• TASK DIRECTIONS
Only lines containing "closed" are wanted from the data below. Copy those lines.

• DATA BELOW
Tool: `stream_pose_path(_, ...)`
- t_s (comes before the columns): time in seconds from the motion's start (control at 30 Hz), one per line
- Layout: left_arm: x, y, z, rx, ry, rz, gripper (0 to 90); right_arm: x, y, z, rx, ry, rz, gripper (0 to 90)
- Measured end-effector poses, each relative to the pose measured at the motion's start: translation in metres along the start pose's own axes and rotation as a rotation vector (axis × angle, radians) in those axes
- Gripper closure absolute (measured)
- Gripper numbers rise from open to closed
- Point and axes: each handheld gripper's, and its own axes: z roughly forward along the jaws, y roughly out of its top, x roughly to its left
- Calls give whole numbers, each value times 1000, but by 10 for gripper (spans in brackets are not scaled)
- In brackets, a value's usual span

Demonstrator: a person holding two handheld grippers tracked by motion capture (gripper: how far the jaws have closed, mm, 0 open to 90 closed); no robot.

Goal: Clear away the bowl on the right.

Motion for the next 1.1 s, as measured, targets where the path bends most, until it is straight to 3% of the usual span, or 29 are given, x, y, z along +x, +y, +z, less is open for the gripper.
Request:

• RESULT OF THE EXERCISE
- Gripper numbers rise from open to closed
Demonstrator: a person holding two handheld grippers tracked by motion capture (gripper: how far the jaws have closed, mm, 0 open to 90 closed); no robot.

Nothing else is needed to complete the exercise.